2022年12月にミッションを終了したNASAの火星着陸機インサイトの観測データの分析から、火星には硫黄と酸素が豊富な液体の鉄合金コア(核)があることが明らかになりました。地球以外の惑星のコアを直接観測したのは初めてです。
インサイトの着陸地点からみて火星の裏側で発生した2つの地震のデータから、火星のコアを伝わる地震波が検出されました。地震は2021年8月25日と9月18日に発生したもので、1つは火山性地震、もう1つは衝突現象によるものです。
地球とは異なる火星のコア
コアを通過した地震波を、コアを通らずマントルを伝わってきた地震波と比較、またほかの地震や地質学的なデータと組み合わせることで、地震波が通過した物質の密度や圧縮率が推定されました。

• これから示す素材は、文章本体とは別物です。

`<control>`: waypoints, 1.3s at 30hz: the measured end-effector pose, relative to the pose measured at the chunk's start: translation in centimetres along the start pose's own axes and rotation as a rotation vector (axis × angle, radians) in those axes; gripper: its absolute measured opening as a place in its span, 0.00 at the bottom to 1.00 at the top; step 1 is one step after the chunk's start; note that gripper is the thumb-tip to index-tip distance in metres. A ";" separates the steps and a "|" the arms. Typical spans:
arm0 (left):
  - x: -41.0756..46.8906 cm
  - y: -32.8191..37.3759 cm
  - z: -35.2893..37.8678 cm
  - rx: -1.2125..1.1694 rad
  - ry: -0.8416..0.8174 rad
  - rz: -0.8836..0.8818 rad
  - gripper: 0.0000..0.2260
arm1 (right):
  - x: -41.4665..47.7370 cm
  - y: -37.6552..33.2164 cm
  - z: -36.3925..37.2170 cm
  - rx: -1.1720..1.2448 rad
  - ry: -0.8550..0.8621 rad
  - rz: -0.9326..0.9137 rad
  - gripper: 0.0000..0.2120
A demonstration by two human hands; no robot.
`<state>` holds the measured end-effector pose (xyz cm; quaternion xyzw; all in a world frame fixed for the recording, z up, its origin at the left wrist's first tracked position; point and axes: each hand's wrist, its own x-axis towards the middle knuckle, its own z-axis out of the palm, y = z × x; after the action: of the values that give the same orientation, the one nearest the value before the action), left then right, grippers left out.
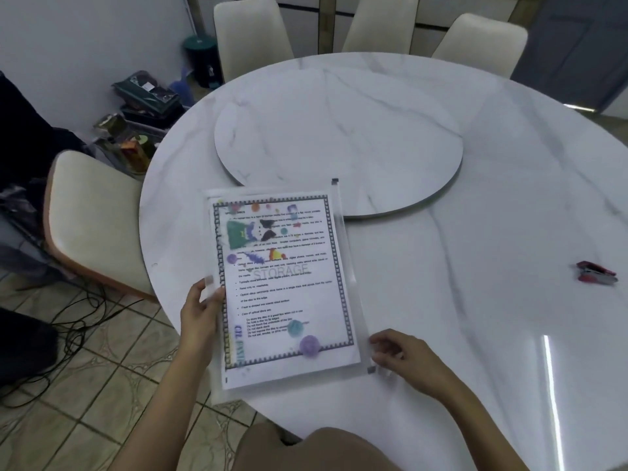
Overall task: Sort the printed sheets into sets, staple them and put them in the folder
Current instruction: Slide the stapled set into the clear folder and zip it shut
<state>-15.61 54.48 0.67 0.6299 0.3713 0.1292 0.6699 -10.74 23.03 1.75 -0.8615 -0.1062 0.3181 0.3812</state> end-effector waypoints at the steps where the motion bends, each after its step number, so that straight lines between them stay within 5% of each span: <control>1: 0.1 0.0 -0.1 -0.024 0.008 -0.005 0.10 | 0.0 0.0 -0.1 -0.017 -0.005 0.000 0.09; 11: 0.4 -1.2 -0.1 -0.004 0.062 -0.079 0.16 | 0.4 -0.1 0.4 -0.113 -0.053 -0.029 0.07; 22: -0.2 -0.9 1.1 0.527 0.128 0.171 0.23 | -0.6 -0.3 0.3 0.483 -0.111 0.110 0.06; 32: -9.0 -3.1 6.2 0.673 -0.480 0.757 0.15 | -0.7 -0.9 0.2 0.777 -0.151 0.182 0.04; 39: -11.1 -4.9 8.2 0.747 -0.521 0.997 0.10 | -0.8 -1.1 -0.3 0.852 -0.231 0.271 0.03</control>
<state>-19.31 40.44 -0.81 0.9258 -0.1177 0.1294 0.3350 -11.07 23.27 3.03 -0.5931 0.1059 0.4742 0.6420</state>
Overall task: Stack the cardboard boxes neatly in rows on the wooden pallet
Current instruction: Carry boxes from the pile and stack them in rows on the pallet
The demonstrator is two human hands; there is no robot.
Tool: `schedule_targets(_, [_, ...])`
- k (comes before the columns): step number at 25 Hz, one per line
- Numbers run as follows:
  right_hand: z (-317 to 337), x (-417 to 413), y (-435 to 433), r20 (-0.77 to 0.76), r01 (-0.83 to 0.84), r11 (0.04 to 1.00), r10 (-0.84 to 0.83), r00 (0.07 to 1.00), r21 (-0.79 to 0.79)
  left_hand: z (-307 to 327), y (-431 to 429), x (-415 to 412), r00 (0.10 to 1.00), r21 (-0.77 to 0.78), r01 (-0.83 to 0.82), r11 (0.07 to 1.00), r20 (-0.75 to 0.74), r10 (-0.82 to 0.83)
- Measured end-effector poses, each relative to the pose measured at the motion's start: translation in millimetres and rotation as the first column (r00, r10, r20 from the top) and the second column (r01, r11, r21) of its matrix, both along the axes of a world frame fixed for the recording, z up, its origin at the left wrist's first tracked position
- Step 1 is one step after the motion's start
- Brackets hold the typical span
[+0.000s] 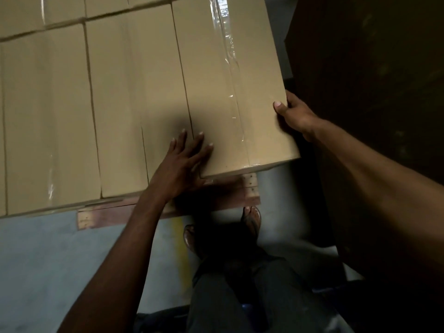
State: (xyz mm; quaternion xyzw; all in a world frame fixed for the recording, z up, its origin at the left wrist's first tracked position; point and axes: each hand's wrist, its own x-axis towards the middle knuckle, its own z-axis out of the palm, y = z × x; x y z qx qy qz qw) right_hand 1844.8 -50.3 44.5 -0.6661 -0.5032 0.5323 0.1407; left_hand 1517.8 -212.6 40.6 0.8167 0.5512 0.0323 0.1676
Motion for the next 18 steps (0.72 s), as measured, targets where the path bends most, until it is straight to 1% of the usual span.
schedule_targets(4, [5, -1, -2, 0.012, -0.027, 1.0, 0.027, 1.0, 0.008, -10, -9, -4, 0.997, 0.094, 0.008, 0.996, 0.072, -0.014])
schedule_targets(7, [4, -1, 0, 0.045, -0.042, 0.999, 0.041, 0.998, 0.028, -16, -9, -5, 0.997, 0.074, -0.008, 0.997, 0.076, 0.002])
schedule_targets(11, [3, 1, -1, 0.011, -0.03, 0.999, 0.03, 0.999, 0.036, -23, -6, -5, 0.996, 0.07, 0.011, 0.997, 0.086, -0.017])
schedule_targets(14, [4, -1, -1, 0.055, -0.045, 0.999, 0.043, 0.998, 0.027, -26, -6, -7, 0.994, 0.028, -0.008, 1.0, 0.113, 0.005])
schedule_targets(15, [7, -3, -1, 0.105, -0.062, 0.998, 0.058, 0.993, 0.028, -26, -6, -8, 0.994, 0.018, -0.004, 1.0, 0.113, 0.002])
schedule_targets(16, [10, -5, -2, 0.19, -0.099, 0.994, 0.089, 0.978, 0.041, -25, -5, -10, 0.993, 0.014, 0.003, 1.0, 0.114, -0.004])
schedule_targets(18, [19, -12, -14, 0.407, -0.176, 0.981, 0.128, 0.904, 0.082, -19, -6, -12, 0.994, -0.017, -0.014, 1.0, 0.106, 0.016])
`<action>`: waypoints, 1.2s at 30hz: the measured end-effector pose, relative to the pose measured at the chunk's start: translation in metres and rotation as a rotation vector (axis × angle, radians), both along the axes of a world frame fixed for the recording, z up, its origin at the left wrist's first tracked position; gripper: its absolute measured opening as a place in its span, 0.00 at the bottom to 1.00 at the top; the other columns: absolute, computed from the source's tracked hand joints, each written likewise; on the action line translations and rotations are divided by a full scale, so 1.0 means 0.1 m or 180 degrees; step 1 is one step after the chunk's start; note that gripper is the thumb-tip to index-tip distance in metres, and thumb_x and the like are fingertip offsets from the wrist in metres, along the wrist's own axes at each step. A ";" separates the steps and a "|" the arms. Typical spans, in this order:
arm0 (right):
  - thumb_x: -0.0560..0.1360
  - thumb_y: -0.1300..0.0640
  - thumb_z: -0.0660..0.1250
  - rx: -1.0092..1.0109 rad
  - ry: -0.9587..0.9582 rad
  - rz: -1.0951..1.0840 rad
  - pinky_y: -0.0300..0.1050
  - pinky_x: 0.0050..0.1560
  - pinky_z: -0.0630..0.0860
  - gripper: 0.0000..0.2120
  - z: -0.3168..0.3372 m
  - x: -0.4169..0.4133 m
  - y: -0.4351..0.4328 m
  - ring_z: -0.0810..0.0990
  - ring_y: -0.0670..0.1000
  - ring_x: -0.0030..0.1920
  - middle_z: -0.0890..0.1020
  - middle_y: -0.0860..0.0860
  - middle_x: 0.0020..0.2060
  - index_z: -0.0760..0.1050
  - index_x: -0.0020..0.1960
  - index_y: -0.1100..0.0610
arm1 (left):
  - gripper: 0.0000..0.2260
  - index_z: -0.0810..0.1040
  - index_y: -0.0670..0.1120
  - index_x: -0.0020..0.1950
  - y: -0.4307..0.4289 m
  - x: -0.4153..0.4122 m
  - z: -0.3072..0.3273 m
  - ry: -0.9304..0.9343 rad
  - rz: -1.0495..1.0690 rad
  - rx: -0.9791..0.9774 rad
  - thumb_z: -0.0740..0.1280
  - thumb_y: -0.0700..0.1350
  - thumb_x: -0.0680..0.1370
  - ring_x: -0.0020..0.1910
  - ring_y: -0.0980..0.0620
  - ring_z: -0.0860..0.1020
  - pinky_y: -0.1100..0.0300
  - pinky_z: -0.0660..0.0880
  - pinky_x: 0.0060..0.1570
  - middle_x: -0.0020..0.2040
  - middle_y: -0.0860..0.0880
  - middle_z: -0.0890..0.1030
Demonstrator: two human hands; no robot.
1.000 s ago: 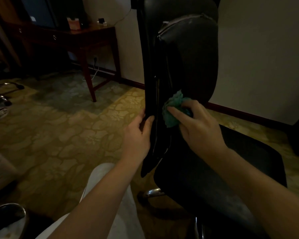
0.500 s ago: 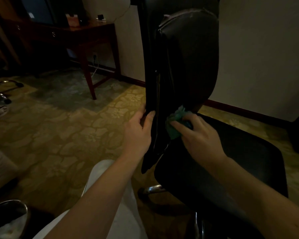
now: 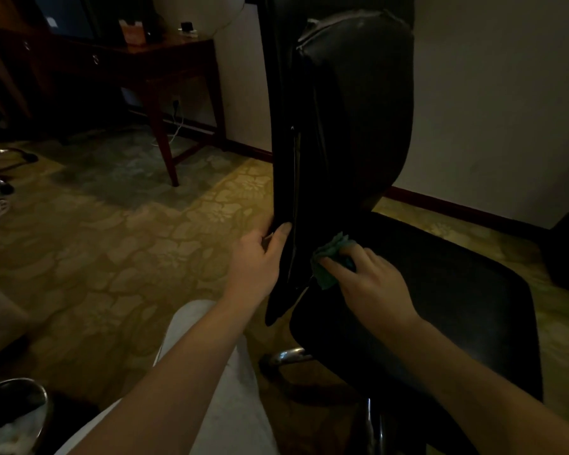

その結果、地球とは異なり火星のコアは完全に液体である可能性が高いことが示されました。
また硫黄や酸素、炭素、水素などの軽元素が大量に存在していると推定され、コアの重量の5分の1ほどが軽元素で構成されていることが示唆されました。地球のコアでは軽元素の割合は比較的少なく、火星のコアが地球と比べてはるかに密度が低く圧縮されやすいことを示しています。コアの組成などを理解することは、惑星ができたころの太陽系の状況や、惑星がどのように進化してきたのかなどといったことの手がかりにつながります。